Watch the video above to find out more about studying mathematics at Jesus College.

The Mathematical Sciences departmental prospectus contains information about the course content and can be found here.

Teaching in Mathematics, as in most other subjects, has two components: University lectures, and college tutorials or classes.

As for the College side; in the First Year the syllabus is compulsory, and all Mathematics students follow the same course. The lectures, which are interrelated, are intended to cover the syllabus completely. In tutorials and college classes, you discuss with your tutor what you have learnt from lectures, and work through your solutions to problems designed to test your understanding. Problems are set by the lecturers in the first year, though in some subjects your tutor may set different ones instead. Your tutor is also likely to suggest some reading to do, and this reading may also be discussed in the tutorials. (The college operates a generous book grant scheme, which subsidizes the purchase of necessary textbooks by undergraduates.) Tutorials are ‘pupil-centred’ teaching in which the student determines the subject matter; their usefulness depends entirely on how thoroughly the student has prepared for them

At the end of the summer term of the first year, University examinations are held.
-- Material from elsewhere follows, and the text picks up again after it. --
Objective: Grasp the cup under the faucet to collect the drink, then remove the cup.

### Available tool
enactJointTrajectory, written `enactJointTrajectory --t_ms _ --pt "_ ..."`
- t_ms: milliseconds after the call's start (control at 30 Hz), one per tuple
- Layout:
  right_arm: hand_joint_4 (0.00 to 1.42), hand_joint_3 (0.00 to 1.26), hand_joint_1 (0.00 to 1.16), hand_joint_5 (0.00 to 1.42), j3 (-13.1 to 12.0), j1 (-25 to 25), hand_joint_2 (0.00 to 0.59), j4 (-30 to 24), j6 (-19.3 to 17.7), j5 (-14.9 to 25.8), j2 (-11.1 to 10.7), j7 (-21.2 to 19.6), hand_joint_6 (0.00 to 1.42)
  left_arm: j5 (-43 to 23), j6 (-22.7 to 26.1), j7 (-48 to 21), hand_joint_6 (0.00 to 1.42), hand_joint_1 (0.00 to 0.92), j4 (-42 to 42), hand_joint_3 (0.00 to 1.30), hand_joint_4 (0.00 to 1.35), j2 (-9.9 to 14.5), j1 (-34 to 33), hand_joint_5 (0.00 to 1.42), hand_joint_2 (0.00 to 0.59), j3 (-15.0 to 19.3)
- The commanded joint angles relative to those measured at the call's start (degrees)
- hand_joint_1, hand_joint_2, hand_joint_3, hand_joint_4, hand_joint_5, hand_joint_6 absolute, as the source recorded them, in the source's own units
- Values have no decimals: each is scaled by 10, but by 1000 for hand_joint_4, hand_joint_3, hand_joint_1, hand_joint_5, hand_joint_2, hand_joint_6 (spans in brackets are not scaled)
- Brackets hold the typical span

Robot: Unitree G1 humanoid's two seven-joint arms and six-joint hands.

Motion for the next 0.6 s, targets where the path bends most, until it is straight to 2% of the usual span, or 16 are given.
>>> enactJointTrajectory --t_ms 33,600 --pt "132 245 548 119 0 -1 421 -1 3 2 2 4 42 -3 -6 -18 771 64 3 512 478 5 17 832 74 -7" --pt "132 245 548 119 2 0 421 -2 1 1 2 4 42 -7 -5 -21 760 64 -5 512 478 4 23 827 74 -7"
It is necessary to spend some time revising for these, and lectures therefore finish halfway through the term; college teaching continues in the form of revision classes and tutorials. College Scholarships and Exhibitions may be awarded at the end of the first year to students who have worked well; the results of first-year exams play a major role in decisions on these awards.

In the second year the syllabus contains compulsory courses in algebra and analysis that are taken in the autumn term. Teaching is likely to involve a combination of tutorial and larger classes. Optional courses are also available and for these the teaching arrangements can be more varied; a student might have a single weekly tutorial to cover two or three related options, or those taking a particular option might be taught together in a class, or there might be some intermediate arrangement combining classes with shared tutorials. The college tutors between them cover nearly all the available options, but for one or two options teaching might be arranged with a specialist in another college. The tutors will set written work and reading on an individual basis. Second-year lectures aim more at providing a framework than a comprehensive treatment, and so the importance of reading and learning from your own study is greater than in the first year. Examinations at the end of the second year count towards the final degree mark. There are two papers on the compulsory core subjects and two cross-sectional papers on the selected topics.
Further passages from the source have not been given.